### What you will do
After locating the line that contains "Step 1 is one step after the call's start" in the data below, set down exactly that line and each one after it through the line that contains "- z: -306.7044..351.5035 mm", and nothing more.

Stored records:

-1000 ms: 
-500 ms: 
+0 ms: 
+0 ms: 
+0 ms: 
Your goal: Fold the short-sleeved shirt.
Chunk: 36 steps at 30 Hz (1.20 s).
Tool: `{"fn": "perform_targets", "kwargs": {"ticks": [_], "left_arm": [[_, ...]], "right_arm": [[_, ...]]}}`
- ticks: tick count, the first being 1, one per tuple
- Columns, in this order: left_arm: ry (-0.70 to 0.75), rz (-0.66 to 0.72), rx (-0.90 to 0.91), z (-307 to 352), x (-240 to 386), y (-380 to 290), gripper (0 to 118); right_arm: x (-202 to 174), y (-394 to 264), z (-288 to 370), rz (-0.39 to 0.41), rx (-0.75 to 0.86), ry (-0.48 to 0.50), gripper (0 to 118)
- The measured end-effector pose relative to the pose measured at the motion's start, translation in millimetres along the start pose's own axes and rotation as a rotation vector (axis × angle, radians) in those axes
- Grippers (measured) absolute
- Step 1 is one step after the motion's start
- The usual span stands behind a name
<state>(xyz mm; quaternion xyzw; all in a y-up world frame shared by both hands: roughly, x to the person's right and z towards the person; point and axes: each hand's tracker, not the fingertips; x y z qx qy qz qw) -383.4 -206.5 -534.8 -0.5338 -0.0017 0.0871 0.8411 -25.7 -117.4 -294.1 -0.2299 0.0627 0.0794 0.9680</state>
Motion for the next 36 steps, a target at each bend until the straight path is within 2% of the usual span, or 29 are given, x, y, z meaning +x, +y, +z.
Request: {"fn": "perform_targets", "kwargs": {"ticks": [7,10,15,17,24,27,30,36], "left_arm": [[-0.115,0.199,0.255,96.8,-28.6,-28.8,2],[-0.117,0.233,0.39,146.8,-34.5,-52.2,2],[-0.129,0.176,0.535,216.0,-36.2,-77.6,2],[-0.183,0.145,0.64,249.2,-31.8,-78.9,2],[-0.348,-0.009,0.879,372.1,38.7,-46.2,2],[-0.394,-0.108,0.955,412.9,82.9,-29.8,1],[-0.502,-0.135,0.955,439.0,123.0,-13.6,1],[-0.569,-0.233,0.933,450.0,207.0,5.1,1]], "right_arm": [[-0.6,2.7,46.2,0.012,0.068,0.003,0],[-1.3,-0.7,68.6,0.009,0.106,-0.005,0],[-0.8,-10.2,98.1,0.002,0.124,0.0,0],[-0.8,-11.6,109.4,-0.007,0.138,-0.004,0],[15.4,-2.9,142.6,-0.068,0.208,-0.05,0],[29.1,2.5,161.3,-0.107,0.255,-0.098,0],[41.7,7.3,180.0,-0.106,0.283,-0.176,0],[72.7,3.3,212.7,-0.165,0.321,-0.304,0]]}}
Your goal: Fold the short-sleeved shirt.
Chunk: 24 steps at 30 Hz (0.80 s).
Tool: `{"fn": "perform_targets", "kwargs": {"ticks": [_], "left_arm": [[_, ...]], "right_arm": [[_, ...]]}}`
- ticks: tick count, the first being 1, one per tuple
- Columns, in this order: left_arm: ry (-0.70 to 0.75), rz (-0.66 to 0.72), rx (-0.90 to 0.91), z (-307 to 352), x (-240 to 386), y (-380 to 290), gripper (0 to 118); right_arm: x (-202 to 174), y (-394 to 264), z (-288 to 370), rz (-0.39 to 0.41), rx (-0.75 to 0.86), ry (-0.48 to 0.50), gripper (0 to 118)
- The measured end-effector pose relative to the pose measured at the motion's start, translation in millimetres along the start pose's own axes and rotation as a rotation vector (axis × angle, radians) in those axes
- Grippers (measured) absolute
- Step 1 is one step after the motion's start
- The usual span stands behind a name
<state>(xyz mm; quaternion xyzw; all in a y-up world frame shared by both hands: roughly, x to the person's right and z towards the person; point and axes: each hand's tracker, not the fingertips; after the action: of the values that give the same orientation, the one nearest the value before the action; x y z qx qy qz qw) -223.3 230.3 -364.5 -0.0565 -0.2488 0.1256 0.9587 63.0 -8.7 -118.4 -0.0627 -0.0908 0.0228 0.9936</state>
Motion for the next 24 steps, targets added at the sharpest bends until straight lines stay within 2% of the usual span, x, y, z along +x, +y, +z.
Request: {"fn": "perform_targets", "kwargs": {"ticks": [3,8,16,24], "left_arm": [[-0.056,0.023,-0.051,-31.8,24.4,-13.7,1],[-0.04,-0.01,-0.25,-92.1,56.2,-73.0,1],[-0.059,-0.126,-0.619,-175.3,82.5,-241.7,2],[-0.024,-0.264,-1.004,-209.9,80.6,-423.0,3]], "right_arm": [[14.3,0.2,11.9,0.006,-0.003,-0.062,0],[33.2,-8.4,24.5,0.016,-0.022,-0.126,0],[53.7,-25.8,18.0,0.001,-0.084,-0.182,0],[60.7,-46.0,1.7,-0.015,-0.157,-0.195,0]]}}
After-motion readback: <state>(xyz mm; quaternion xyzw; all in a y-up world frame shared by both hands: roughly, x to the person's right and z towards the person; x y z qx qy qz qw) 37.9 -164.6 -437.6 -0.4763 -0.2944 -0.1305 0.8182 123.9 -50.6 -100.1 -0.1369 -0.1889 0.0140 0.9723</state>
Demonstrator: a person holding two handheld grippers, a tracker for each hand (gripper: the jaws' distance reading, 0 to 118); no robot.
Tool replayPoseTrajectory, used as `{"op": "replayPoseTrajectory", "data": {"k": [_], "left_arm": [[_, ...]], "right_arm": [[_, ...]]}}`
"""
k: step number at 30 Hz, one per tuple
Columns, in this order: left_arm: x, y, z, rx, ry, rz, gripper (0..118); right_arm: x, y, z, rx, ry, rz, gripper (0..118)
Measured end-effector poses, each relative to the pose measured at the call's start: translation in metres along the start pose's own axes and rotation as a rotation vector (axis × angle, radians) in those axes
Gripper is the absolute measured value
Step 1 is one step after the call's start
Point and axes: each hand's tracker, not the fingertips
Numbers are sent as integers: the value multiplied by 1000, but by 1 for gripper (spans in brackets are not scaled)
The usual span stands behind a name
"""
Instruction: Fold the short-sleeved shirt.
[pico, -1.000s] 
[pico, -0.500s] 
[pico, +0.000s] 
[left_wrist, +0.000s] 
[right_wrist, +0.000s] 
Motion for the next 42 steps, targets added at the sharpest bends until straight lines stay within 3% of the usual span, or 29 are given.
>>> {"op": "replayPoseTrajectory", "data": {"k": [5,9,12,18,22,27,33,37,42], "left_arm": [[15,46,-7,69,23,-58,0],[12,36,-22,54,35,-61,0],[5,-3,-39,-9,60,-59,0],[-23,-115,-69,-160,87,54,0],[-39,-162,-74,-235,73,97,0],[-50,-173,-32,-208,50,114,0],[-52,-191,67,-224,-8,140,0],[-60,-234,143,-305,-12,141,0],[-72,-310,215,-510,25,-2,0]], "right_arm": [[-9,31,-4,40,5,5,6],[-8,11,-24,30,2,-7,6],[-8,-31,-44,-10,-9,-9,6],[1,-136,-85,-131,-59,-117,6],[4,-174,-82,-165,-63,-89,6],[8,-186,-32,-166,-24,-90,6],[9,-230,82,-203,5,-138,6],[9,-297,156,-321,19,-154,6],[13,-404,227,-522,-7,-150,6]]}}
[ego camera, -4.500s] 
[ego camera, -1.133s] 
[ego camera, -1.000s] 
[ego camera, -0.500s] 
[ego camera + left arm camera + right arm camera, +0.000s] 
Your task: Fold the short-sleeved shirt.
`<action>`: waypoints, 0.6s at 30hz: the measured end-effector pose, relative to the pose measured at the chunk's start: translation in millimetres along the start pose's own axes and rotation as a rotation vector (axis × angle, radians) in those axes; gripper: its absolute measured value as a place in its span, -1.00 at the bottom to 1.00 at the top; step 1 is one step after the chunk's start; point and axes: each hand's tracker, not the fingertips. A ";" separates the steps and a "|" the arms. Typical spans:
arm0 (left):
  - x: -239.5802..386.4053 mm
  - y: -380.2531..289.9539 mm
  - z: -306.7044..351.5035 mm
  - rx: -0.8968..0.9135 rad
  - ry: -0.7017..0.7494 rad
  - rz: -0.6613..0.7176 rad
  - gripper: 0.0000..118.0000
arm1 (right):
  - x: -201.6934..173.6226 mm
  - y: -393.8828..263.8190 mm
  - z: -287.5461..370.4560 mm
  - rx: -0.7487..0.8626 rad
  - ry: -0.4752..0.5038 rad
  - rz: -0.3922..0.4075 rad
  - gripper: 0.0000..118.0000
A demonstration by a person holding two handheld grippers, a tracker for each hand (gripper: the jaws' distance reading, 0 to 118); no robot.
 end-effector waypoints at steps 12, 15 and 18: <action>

### Exercise answer
Step 1 is one step after the call's start
Point and axes: each hand's tracker, not the fingertips
Numbers are sent as integers: the value multiplied by 1000, but by 1 for gripper (spans in brackets are not scaled)
The usual span stands behind a name
"""
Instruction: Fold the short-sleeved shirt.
[pico, -1.000s] 
[pico, -0.500s] 
[pico, +0.000s] 
[left_wrist, +0.000s] 
[right_wrist, +0.000s] 
Motion for the next 42 steps, targets added at the sharpest bends until straight lines stay within 3% of the usual span, or 29 are given.
>>> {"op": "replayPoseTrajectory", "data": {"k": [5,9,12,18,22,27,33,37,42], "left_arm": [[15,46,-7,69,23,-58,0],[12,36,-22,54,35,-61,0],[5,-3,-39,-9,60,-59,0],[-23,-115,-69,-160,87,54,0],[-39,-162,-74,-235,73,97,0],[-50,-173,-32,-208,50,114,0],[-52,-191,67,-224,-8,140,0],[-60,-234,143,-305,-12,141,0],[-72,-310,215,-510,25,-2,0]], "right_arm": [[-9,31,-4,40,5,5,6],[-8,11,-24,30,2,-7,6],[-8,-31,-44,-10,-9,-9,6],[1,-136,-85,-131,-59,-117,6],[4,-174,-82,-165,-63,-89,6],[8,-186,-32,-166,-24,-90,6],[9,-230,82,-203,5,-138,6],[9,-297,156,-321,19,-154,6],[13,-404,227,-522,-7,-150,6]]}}
[ego camera, -4.500s] 
[ego camera, -1.133s] 
[ego camera, -1.000s] 
[ego camera, -0.500s] 
[ego camera + left arm camera + right arm camera, +0.000s] 
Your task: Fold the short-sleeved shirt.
`<action>`: waypoints, 0.6s at 30hz: the measured end-effector pose, relative to the pose measured at the chunk's start: translation in millimetres along the start pose's own axes and rotation as a rotation vector (axis × angle, radians) in those axes; gripper: its absolute measured value as a place in its span, -1.00 at the bottom to 1.00 at the top; step 1 is one step after the chunk's start; point and axes: each hand's tracker, not the fingertips. A ";" separates the steps and a "|" the arms. Typical spans:
arm0 (left):
  - x: -239.5802..386.4053 mm
  - y: -380.2531..289.9539 mm
  - z: -306.7044..351.5035 mm

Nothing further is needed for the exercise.